Work item
Each line below should be quoted exactly, please.

(Extracted records)
════════════════

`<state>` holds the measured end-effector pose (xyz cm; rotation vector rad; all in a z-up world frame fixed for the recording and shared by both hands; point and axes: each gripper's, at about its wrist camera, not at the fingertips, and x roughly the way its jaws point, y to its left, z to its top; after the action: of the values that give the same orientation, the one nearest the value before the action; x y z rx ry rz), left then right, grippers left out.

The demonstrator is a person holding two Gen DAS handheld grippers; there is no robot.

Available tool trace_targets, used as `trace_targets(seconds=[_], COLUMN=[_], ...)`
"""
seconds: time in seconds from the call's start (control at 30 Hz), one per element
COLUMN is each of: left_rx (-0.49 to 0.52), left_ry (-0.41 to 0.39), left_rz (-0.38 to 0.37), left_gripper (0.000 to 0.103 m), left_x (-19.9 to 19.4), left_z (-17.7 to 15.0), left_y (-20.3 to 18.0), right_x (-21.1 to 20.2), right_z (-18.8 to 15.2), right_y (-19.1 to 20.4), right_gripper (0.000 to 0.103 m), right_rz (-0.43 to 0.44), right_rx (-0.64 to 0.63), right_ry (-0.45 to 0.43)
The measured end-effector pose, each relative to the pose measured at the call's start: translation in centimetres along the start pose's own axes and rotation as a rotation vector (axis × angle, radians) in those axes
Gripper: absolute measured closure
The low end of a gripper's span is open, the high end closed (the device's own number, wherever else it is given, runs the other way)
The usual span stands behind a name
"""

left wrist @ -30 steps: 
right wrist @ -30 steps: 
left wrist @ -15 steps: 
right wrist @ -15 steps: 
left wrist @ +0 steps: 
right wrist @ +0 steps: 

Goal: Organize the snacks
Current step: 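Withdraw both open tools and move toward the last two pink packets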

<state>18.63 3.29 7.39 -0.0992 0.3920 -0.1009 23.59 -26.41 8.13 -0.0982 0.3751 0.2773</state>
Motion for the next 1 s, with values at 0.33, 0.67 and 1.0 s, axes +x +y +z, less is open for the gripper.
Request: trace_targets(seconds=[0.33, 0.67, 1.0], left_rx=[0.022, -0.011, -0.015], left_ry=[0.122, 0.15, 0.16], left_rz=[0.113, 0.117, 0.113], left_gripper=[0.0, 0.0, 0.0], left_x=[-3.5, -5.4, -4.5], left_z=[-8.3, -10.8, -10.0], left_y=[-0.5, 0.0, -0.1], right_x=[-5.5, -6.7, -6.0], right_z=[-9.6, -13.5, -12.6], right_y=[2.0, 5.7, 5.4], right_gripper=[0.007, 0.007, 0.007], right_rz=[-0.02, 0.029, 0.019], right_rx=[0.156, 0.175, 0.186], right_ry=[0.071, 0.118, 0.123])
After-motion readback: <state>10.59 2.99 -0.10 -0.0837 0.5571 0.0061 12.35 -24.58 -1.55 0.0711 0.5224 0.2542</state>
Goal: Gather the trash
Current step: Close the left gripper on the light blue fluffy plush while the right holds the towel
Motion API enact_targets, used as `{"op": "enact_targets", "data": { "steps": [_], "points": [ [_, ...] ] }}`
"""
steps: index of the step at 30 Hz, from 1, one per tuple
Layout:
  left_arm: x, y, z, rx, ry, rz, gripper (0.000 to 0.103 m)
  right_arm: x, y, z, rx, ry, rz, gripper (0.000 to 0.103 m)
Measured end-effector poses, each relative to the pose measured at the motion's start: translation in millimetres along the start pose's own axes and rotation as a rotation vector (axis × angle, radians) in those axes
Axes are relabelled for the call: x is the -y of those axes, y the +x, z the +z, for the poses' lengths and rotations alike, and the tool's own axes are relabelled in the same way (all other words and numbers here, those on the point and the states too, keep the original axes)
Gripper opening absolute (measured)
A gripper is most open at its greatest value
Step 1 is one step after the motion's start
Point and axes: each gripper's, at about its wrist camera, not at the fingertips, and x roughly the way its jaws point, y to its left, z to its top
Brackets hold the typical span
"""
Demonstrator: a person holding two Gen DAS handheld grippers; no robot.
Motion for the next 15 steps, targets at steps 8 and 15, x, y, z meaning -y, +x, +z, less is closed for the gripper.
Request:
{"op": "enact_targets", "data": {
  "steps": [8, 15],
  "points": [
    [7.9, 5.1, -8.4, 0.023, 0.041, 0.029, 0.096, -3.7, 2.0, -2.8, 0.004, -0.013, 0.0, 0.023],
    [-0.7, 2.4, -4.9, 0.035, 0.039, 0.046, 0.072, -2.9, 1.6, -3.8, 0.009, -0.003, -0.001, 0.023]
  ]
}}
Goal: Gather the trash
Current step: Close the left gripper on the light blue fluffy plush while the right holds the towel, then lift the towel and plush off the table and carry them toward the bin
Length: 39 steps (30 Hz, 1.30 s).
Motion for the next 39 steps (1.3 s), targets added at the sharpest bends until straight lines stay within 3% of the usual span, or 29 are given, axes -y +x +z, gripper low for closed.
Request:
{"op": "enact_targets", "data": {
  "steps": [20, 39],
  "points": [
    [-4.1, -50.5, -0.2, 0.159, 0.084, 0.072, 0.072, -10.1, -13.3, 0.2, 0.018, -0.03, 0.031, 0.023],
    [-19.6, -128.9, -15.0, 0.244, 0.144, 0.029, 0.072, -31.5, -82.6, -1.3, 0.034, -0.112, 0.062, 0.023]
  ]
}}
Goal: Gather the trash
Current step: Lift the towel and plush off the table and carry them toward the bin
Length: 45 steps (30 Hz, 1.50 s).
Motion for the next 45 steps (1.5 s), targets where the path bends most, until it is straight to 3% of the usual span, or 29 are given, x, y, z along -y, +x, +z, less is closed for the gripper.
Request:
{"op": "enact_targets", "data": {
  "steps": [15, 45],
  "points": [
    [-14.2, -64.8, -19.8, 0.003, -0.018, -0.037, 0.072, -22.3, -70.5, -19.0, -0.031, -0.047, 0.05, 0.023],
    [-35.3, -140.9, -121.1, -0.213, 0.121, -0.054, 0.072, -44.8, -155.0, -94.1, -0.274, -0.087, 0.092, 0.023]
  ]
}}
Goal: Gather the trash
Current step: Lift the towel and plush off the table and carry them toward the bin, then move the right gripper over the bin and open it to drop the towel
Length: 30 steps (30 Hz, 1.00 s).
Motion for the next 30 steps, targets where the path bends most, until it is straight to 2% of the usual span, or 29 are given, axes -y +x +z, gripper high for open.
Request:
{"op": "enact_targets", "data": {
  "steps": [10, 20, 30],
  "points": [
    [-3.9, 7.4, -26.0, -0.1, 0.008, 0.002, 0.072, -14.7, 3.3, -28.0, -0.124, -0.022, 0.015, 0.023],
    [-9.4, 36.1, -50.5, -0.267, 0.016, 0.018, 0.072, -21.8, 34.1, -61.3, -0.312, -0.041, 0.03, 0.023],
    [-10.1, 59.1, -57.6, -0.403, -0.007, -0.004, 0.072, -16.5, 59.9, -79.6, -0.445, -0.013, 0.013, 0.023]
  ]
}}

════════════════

Your solution
`<state>` holds the measured end-effector pose (xyz cm; rotation vector rad; all in a z-up world frame fixed for the recording and shared by both hands; point and axes: each gripper's, at about its wrist camera, not at the fingertips, and x roughly the way its jaws point, y to its left, z to its top; after the action: of the values that give the same orientation, the one nearest the value before the action; x y z rx ry rz), left then right, grippers left out.

The demonstrator is a person holding two Gen DAS handheld grippers; there is no robot.

Available tool trace_targets, used as `trace_targets(seconds=[_], COLUMN=[_], ...)`
"""
seconds: time in seconds from the call's start (control at 30 Hz), one per element
COLUMN is each of: left_rx (-0.49 to 0.52), left_ry (-0.41 to 0.39), left_rz (-0.38 to 0.37), left_gripper (0.000 to 0.103 m), left_x (-19.9 to 19.4), left_z (-17.7 to 15.0), left_y (-20.3 to 18.0), right_x (-21.1 to 20.2), right_z (-18.8 to 15.2), right_y (-19.1 to 20.4), right_gripper (0.000 to 0.103 m), right_rz (-0.43 to 0.44), right_rx (-0.64 to 0.63), right_ry (-0.45 to 0.43)
The measured end-effector pose, each relative to the pose measured at the call's start: translation in centimetres along the start pose's own axes and rotation as a rotation vector (axis × angle, radians) in those axes
Gripper: absolute measured closure
The low end of a gripper's span is open, the high end closed (the device's own number, wherever else it is given, runs the other way)
The usual span stands behind a name
"""

left wrist @ -30 steps: 
right wrist @ -30 steps: 
left wrist @ -15 steps: 
right wrist @ -15 steps: 
left wrist @ +0 steps: 
right wrist @ +0 steps: 

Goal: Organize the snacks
Current step: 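Withdraw both open tools and move toward the last two pink packets
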
<state>18.63 3.29 7.39 -0.0992 0.3920 -0.1009 23.59 -26.41 8.13 -0.0982 0.3751 0.2773</state>
Motion for the next 1 s, with values at 0.33, 0.67 and 1.0 s, axes +x +y +z, less is open for the gripper.
Request: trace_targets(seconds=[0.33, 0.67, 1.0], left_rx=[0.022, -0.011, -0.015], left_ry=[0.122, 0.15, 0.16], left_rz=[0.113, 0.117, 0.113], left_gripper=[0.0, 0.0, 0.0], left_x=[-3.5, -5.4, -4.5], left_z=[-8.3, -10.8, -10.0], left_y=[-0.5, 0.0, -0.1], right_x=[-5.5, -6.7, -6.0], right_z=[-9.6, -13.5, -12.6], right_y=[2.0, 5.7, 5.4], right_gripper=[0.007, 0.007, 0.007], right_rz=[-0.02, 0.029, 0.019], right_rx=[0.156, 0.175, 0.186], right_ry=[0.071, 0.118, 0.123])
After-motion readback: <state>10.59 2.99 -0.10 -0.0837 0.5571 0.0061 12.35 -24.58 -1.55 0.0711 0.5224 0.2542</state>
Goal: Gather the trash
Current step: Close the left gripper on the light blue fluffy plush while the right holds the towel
Motion API enact_targets, used as `{"op": "enact_targets", "data": { "steps": [_], "points": [ [_, ...] ] }}`
"""
steps: index of the step at 30 Hz, from 1, one per tuple
Layout:
  left_arm: x, y, z, rx, ry, rz, gripper (0.000 to 0.103 m)
  right_arm: x, y, z, rx, ry, rz, gripper (0.000 to 0.103 m)
Measured end-effector poses, each relative to the pose measured at the motion's start: translation in millimetres along the start pose's own axes and rotation as a rotation vector (axis × angle, radians) in those axes
Axes are relabelled for the call: x is the -y of those axes, y the +x, z the +z, for the poses' lengths and rotations alike, and the tool's own axes are relabelled in the same way (all other words and numbers here, those on the point and the states too, keep the original axes)
Gripper opening absolute (measured)
A gripper is most open at its greatest value
Step 1 is one step after the motion's start
Point and axes: each gripper's, at about its wrist camera, not at the fingertips, and x roughly the way its jaws point, y to its left, z to its top
Brackets hold the typical span
"""
Demonstrator: a person holding two Gen DAS handheld grippers; no robot.
Motion for the next 15 steps, targets at steps 8 and 15, x, y, z meaning -y, +x, +z, less is closed for the gripper.
Request:
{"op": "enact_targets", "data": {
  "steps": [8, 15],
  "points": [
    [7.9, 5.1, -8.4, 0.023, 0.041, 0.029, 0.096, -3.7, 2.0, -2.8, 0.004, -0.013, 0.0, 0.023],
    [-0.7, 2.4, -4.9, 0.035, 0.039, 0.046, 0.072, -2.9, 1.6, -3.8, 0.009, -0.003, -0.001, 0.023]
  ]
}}
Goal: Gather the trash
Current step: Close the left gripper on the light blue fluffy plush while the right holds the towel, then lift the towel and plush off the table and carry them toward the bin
Length: 39 steps (30 Hz, 1.30 s).
Motion for the next 39 steps (1.3 s), targets added at the sharpest bends until straight lines stay within 3% of the usual span, or 29 are given, axes -y +x +z, gripper low for closed.
Request:
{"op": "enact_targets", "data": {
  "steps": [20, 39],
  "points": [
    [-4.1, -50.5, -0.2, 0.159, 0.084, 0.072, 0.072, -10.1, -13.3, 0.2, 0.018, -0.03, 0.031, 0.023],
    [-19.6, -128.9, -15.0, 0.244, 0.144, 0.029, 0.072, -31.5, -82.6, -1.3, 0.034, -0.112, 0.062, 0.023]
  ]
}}
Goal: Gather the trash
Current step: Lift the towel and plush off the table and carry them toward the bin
Length: 45 steps (30 Hz, 1.50 s).
Motion for the next 45 steps (1.5 s), targets where the path bends most, until it is straight to 3% of the usual span, or 29 are given, x, y, z along -y, +x, +z, less is closed for the gripper.
Request:
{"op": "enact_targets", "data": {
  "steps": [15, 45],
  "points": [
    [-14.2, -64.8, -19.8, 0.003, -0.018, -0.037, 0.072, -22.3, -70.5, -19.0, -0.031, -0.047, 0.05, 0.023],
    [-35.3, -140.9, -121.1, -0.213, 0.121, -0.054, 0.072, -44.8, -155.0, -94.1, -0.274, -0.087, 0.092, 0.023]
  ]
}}
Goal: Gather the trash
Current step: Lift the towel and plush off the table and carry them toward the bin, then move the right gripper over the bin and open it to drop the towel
Length: 30 steps (30 Hz, 1.00 s).
Motion for the next 30 steps, targets where the path bends most, until it is straight to 2% of the usual span, or 29 are given, axes -y +x +z, gripper high for open.
Request:
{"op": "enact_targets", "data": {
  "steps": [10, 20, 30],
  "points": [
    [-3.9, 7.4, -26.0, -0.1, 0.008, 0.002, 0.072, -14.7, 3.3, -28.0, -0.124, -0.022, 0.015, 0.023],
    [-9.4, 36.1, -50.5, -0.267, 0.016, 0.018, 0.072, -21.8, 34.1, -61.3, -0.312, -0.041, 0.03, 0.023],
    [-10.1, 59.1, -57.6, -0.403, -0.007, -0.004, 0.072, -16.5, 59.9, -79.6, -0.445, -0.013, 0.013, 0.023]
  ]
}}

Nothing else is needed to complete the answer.